Unfortunately, we do not have accurate measures of receptor density for the yoked human hCG-LHR complex expressed on HEK 293 cells, and thus it is impossible to estimate a potency based, for example, on the basal cAMP expression levels and numbers of complex per cell. Moreover, there is no information on turnover, internalization rates, desensitization, etc. of the yoked hCG-LHR complex.

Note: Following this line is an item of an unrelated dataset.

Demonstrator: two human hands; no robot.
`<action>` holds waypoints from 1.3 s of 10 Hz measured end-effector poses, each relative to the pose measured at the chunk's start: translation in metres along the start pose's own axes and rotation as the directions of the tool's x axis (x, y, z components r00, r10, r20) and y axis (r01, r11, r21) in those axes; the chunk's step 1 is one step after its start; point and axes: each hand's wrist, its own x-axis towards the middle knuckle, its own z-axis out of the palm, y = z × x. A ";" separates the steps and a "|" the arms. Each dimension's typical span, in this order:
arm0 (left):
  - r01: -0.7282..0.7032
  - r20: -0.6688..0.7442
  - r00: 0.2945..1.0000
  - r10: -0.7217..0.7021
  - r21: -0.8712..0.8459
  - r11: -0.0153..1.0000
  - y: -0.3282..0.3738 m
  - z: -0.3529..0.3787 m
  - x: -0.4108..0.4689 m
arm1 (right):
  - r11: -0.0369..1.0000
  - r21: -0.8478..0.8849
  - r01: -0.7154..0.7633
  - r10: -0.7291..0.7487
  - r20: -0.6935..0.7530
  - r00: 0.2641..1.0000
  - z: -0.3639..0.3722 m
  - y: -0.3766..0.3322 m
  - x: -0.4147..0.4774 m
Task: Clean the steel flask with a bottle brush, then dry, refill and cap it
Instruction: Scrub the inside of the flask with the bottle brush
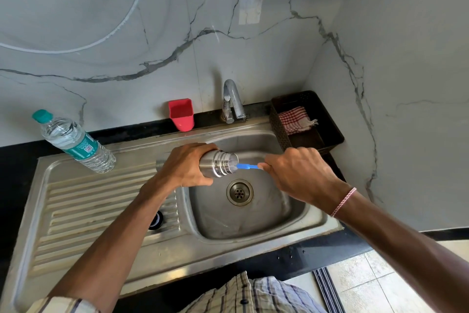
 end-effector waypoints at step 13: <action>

The yoked hCG-receptor complex should prove very useful for gonadotropin and receptor structure-function studies, as well as studies aimed at elucidating the mechanism of transmembrane signaling. Some caution is in order in interpreting the constitutive activation of LHR by a yoked ligand. It is assumed, but has not been proven, that the conformations of the ligand and receptor are similar, when present as a single-chain construct, to those adopted when the natural heterodimer binds to and activates the wild-type receptor. While this is a plausible assumption, it nonetheless remains to be verified experimentally. buy asthma inhalers
Since the yoked hCG-LHR complex exhibited such striking intrinsic activity, we asked whether the individual subunits could function as agonists if expressed in singlechain forms with LHR. The answer is yes. Figure 5 shows that the basal cAMP levels are elevated in HEK 293 cells expressing yoked human a-LHR and yoked hCG(3-LHR relative to mock-transfected cells and cells transfected with LHR; the (3 subunit, however, acts as a much more potent agonist than the a subunit when linked to LHR via CTP and a Factor Xa cleavage site.
FIG. 5. Basal cAMP production in mock-transfected HEK 293 cells (MT) and cells transfected with cDNAs to wild-type LHR (LHR), yoked human a-LHR (YaR), and yoked hCGp-LHR (YfJR).